Exercise requirements: Everything from the first line below through the line with "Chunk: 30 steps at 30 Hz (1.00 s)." is to be transcribed exactly, and nothing past it.

Information shown section start

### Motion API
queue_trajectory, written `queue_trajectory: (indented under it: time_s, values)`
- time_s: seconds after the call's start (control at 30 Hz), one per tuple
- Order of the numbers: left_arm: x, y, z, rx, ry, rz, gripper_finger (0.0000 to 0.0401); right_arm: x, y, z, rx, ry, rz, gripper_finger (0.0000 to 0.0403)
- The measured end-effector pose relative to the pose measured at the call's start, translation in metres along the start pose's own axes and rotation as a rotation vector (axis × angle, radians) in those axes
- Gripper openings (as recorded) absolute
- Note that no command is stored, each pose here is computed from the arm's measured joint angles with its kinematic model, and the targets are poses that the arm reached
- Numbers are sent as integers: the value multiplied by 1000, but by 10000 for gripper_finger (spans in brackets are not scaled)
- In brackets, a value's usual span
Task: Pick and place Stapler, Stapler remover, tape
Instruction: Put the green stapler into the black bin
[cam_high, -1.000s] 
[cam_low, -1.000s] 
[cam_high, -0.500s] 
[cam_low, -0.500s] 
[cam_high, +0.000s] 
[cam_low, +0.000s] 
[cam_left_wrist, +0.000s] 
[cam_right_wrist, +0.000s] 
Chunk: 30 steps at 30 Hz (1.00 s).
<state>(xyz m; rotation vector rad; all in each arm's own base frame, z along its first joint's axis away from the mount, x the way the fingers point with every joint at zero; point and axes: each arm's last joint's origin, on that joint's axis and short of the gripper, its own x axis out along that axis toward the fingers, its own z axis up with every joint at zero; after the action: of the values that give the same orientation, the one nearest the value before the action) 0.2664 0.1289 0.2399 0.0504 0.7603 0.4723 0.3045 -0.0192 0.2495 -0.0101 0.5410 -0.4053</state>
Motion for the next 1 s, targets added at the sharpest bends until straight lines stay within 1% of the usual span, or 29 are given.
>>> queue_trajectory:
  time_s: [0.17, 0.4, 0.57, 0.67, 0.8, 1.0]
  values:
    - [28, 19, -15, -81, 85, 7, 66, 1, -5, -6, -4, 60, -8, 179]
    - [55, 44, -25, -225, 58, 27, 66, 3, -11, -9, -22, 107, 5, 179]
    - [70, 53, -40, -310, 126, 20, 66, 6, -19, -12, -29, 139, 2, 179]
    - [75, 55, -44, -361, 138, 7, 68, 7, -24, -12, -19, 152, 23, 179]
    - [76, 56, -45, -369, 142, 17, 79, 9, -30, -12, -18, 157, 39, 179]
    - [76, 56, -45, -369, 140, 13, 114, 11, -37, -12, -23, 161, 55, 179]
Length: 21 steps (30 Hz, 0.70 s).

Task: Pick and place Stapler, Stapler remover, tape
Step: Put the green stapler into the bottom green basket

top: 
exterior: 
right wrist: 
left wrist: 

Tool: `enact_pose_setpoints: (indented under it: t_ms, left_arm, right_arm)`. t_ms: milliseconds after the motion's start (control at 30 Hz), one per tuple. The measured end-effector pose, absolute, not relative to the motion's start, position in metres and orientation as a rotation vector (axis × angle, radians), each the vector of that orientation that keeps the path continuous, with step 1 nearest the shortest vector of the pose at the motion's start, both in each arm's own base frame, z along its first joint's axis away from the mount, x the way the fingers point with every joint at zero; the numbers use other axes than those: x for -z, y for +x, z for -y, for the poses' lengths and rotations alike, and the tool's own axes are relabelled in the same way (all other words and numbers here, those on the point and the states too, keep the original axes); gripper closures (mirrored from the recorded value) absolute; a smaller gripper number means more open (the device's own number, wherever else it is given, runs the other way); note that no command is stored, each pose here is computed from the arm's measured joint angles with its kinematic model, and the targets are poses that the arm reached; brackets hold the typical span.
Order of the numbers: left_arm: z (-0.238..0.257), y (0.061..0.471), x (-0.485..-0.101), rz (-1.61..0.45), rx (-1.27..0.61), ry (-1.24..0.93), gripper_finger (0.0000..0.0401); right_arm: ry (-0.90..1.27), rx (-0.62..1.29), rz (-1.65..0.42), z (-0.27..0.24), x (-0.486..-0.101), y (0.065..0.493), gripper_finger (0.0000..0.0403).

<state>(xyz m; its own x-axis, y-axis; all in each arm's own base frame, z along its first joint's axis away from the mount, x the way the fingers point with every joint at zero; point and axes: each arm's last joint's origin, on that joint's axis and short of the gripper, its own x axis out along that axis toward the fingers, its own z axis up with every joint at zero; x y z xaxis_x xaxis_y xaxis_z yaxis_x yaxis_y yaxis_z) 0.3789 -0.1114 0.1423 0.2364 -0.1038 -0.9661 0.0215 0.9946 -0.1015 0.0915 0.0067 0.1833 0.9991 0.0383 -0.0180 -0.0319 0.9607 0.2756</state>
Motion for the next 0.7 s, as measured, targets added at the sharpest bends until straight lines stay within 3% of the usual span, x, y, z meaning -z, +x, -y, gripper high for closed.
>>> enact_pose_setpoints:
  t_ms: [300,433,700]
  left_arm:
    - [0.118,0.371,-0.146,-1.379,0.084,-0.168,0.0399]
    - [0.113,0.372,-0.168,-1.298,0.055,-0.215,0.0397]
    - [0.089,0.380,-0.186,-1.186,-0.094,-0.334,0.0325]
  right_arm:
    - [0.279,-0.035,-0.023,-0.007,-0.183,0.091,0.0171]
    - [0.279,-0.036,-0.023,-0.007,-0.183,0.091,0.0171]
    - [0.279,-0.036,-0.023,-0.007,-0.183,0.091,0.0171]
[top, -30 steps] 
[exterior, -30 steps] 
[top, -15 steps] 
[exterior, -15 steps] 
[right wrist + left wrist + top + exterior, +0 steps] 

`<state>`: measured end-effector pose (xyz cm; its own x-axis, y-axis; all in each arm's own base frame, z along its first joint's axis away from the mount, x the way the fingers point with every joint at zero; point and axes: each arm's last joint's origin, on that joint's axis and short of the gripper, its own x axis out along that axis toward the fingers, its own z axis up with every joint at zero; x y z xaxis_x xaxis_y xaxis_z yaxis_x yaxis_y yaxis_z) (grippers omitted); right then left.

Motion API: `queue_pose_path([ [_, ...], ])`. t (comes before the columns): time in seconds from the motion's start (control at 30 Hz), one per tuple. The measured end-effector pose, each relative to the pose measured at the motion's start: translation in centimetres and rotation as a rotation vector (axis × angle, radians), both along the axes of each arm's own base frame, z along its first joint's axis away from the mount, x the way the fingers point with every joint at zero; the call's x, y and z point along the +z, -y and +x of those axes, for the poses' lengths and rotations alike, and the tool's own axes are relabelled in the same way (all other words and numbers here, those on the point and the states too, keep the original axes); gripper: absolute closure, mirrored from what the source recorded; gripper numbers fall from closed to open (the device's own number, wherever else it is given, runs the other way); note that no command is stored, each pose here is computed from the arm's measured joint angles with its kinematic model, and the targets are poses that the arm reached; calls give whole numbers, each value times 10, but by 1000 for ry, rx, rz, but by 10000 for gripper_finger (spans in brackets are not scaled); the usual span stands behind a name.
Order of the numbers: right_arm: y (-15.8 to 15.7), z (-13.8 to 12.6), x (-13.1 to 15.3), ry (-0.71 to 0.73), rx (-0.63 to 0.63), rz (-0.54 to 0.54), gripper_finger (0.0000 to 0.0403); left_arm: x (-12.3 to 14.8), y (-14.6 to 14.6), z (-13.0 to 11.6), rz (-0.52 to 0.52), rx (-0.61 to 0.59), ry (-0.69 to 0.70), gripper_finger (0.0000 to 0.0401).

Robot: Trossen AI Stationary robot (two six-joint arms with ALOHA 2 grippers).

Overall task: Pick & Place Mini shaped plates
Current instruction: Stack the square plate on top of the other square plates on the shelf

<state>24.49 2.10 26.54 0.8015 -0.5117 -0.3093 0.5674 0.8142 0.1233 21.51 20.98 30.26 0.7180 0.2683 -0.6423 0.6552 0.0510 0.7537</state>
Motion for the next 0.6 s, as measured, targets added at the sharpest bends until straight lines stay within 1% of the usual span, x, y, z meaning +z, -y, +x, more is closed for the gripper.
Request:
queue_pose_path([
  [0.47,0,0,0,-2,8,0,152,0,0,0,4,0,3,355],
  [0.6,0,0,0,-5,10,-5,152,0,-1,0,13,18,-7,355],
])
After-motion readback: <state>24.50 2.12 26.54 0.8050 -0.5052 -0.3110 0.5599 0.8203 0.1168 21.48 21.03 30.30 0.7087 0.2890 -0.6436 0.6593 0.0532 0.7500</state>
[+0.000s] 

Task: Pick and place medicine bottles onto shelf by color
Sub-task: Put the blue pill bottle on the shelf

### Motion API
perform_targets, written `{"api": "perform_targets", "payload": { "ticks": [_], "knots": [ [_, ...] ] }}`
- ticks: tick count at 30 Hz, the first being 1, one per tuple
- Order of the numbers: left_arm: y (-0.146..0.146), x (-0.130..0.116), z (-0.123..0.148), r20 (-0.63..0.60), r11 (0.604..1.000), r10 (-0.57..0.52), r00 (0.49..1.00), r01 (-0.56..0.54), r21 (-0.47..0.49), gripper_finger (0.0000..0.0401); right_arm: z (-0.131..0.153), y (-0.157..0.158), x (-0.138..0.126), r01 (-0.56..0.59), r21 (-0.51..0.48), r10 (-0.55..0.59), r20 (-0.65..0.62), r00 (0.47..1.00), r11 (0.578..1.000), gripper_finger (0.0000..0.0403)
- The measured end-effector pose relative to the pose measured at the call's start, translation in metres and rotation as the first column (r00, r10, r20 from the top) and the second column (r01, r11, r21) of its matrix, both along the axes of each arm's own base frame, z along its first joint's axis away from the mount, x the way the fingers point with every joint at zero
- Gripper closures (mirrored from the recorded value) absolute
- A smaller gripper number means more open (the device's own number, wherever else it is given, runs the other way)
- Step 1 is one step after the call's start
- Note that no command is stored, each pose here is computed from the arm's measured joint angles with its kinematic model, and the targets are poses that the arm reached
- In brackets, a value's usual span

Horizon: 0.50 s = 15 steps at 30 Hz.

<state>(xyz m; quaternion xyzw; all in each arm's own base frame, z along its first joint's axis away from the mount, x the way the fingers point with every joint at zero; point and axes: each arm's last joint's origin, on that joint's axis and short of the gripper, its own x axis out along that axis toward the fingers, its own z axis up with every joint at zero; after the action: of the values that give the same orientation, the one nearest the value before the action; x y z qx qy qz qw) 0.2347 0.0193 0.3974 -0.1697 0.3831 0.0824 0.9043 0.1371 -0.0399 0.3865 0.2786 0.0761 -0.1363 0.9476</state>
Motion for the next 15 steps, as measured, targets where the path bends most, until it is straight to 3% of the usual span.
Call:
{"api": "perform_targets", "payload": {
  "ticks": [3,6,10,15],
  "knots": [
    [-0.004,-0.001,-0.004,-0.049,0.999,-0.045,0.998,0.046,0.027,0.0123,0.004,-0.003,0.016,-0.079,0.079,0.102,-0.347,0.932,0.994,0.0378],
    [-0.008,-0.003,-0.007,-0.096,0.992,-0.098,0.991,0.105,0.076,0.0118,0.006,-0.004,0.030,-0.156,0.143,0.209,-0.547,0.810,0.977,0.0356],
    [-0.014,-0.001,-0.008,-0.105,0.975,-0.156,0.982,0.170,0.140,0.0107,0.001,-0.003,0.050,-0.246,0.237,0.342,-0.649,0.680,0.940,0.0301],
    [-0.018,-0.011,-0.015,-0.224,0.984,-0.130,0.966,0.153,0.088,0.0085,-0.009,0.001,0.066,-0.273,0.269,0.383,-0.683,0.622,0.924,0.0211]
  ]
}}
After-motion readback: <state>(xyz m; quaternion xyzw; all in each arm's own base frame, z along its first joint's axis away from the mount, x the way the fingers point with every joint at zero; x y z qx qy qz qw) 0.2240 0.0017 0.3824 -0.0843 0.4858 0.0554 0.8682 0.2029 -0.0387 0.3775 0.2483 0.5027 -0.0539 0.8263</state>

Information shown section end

Completed task:
### Motion API
queue_trajectory, written `queue_trajectory: (indented under it: time_s, values)`
- time_s: seconds after the call's start (control at 30 Hz), one per tuple
- Order of the numbers: left_arm: x, y, z, rx, ry, rz, gripper_finger (0.0000 to 0.0401); right_arm: x, y, z, rx, ry, rz, gripper_finger (0.0000 to 0.0403)
- The measured end-effector pose relative to the pose measured at the call's start, translation in metres along the start pose's own axes and rotation as a rotation vector (axis × angle, radians) in those axes
- Gripper openings (as recorded) absolute
- Note that no command is stored, each pose here is computed from the arm's measured joint angles with its kinematic model, and the targets are poses that the arm reached
- Numbers are sent as integers: the value multiplied by 1000, but by 10000 for gripper_finger (spans in brackets are not scaled)
- In brackets, a value's usual span
Task: Pick and place Stapler, Stapler remover, tape
Instruction: Put the green stapler into the black bin
[cam_high, -1.000s] 
[cam_low, -1.000s] 
[cam_high, -0.500s] 
[cam_low, -0.500s] 
[cam_high, +0.000s] 
[cam_low, +0.000s] 
[cam_left_wrist, +0.000s] 
[cam_right_wrist, +0.000s] 
Chunk: 30 steps at 30 Hz (1.00 s).

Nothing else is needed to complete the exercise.